**Problem to solve:** Determine how many lines in the material hold the string "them", then reply with that number only.

**Recorded data:**

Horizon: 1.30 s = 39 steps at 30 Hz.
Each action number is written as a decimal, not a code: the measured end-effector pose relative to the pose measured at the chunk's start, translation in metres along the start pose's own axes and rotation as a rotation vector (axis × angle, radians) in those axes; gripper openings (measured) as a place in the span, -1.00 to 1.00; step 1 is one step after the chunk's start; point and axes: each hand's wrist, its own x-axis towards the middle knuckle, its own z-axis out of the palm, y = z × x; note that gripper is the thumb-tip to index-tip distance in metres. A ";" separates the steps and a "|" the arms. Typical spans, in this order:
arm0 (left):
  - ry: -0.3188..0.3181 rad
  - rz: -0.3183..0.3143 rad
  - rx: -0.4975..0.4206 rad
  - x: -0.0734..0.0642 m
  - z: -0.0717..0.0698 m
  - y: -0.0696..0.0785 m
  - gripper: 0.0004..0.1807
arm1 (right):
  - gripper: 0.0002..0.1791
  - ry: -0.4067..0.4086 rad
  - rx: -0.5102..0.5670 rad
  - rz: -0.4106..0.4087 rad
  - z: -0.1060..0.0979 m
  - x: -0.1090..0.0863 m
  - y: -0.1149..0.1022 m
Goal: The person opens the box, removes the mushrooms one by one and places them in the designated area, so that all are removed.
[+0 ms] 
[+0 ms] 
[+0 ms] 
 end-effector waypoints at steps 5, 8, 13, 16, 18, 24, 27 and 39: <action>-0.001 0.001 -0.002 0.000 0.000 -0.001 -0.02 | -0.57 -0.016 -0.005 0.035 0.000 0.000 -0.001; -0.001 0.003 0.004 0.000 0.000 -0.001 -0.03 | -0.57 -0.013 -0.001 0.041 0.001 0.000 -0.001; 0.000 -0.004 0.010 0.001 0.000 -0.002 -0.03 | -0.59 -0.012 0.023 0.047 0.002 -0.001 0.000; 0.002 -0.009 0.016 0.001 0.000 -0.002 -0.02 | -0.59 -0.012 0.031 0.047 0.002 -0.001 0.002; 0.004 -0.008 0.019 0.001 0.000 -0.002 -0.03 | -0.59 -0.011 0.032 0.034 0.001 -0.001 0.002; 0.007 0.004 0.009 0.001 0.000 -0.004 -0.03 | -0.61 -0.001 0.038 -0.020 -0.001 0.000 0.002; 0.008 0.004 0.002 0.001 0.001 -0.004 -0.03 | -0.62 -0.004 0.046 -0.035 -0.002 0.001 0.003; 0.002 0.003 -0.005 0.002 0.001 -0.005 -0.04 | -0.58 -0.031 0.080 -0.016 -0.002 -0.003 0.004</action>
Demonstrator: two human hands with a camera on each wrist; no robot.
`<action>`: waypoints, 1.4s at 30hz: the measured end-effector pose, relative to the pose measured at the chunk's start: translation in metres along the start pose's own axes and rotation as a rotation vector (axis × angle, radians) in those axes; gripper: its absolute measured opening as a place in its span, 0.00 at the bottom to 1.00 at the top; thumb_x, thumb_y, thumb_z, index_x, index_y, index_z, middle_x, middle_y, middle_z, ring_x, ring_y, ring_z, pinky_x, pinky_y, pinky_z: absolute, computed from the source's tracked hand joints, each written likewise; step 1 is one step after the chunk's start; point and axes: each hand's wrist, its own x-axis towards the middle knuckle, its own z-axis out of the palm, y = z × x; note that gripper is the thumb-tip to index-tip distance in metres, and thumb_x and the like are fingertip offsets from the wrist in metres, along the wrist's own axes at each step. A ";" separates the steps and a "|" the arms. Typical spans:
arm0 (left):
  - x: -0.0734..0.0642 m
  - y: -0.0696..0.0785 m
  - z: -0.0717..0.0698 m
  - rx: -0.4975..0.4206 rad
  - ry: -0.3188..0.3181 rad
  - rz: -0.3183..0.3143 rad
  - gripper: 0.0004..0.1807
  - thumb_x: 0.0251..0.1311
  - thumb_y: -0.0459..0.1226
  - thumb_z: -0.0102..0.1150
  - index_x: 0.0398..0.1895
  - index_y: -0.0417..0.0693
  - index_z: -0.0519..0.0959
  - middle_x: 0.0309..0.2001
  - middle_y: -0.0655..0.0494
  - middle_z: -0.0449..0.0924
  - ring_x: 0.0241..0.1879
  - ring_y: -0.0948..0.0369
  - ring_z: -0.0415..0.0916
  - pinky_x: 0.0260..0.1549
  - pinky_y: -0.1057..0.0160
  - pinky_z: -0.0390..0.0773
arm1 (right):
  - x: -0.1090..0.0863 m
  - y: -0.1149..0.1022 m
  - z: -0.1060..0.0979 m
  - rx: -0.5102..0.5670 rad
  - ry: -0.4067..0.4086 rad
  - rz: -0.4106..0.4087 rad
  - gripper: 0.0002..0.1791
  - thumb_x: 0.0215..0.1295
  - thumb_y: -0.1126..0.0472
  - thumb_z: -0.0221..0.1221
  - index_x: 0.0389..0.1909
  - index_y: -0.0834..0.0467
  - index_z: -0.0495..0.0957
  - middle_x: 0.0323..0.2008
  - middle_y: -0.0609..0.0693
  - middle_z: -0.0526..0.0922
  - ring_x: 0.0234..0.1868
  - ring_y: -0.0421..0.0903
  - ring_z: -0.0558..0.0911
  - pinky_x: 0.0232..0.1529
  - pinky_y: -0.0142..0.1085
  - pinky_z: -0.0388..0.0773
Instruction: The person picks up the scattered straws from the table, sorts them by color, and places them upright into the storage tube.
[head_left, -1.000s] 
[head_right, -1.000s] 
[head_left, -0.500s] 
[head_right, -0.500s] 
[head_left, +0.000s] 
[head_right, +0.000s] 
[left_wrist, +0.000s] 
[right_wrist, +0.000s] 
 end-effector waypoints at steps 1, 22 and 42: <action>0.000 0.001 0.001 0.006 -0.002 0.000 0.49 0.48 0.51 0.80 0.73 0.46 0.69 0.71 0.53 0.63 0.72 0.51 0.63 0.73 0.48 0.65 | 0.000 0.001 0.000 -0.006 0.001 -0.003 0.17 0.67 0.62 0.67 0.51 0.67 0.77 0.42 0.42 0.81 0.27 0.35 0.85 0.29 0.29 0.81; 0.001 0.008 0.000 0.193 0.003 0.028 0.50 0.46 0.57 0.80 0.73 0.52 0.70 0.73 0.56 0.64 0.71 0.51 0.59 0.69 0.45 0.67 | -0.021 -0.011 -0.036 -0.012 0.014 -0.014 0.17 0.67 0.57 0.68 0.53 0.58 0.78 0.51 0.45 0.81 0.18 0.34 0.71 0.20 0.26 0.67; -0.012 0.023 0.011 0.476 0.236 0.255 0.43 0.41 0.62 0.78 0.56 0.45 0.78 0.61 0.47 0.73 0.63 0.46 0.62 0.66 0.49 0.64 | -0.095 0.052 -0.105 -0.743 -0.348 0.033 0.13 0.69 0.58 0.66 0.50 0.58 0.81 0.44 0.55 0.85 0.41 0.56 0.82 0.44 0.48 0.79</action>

**Answer to this task:** 2